The learning algorithm can be divided into two phases: propagation and weight update.

=== Propagation ===
Propagation involves the following steps:

- Propagation forward through the network to generate the output value(s)
- Calculation of the cost (error term)
- Propagation of the output activations back through the network using the training pattern target to generate the deltas (the difference between the targeted and actual output values) of all output and hidden neurons.

=== Weight update ===
For each weight:

- Multiply the weight's output delta and input activation to find the gradient of the weight.
- Subtract the ratio (percentage) of the weight's gradient from the weight.

The learning rate is the ratio (percentage) that influences the speed and quality of learning.

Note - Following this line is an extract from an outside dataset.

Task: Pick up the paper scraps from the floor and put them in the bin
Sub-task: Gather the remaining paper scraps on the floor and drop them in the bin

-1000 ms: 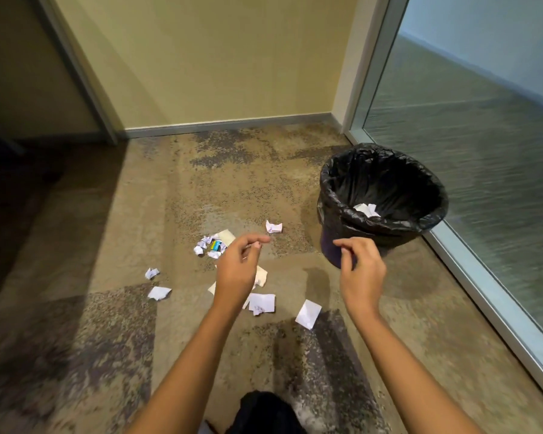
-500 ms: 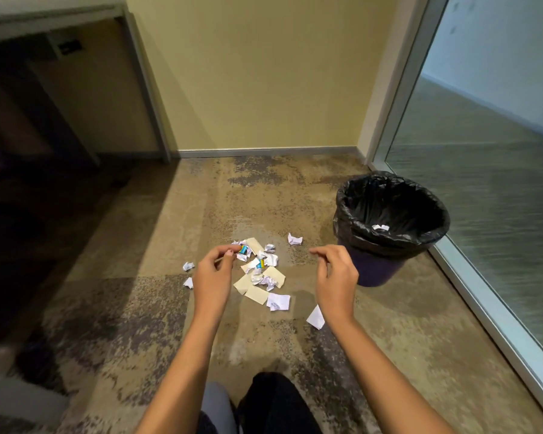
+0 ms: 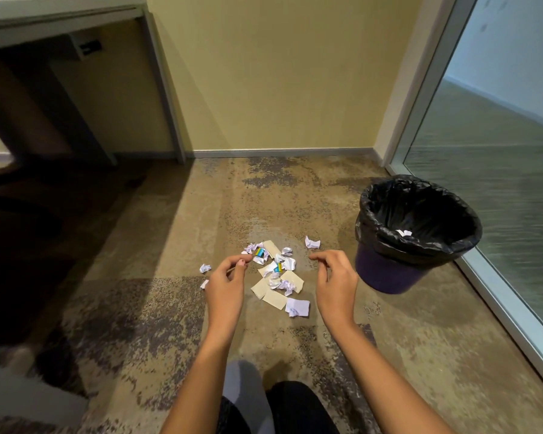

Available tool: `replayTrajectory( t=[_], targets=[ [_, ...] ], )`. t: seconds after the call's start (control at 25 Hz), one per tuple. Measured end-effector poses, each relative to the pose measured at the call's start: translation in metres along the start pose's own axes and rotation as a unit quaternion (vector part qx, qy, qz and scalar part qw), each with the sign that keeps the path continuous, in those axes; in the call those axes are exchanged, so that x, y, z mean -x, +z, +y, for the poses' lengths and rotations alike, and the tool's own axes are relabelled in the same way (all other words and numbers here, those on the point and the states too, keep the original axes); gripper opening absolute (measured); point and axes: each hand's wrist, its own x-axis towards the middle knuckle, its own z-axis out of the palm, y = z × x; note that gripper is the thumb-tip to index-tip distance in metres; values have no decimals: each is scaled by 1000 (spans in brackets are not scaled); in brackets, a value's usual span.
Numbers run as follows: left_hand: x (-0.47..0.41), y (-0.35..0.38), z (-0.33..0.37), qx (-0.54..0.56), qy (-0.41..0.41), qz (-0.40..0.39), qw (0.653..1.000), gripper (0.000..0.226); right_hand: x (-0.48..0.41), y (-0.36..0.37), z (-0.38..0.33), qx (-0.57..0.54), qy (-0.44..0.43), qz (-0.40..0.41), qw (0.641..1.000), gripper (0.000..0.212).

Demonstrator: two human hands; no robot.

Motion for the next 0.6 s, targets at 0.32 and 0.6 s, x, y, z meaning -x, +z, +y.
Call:
replayTrajectory(
  t=[0.32,0.6],
  targets=[
    [-51,-9,-63,-69,-49,4,996,23,6,64,37,-2,71,-62,996,27],
    [-110,-7,-125,-196,-89,-7,976,21,12,116,100,81,146,-139,976,26]
  ],
)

The greater the ratio, the faster the neuron trains, but the lower the ratio, the more accurate the training. The sign of the gradient of a weight indicates whether the error varies directly with or inversely to the weight. Therefore, the weight must be updated in the opposite direction, "descending" the gradient.

Learning is repeated (on new batches) until the network performs adequately.

=== Pseudocode ===
Pseudocode for a stochastic gradient descent algorithm for training a three-layer network (one hidden layer):

 initialize network weights (often small random values).
 do
     for each training example named ex do
         prediction = neural-net-output(network, ex) // forward pass
         actual = teacher-output(ex)
         compute error (prediction - actual) at the output units
         compute $\Delta w_h$ for all weights from hidden layer to output layer // backward pass
         compute $\Delta w_i$ for all weights from input layer to hidden layer // backward pass continued
         update network weights // input layer not modified by error estimate
 until error rate becomes acceptably low
 return the network

The lines labeled "backward pass" can be implemented using the backpropagation algorithm, which calculates the gradient of the error of the network regarding the network's modifiable weights.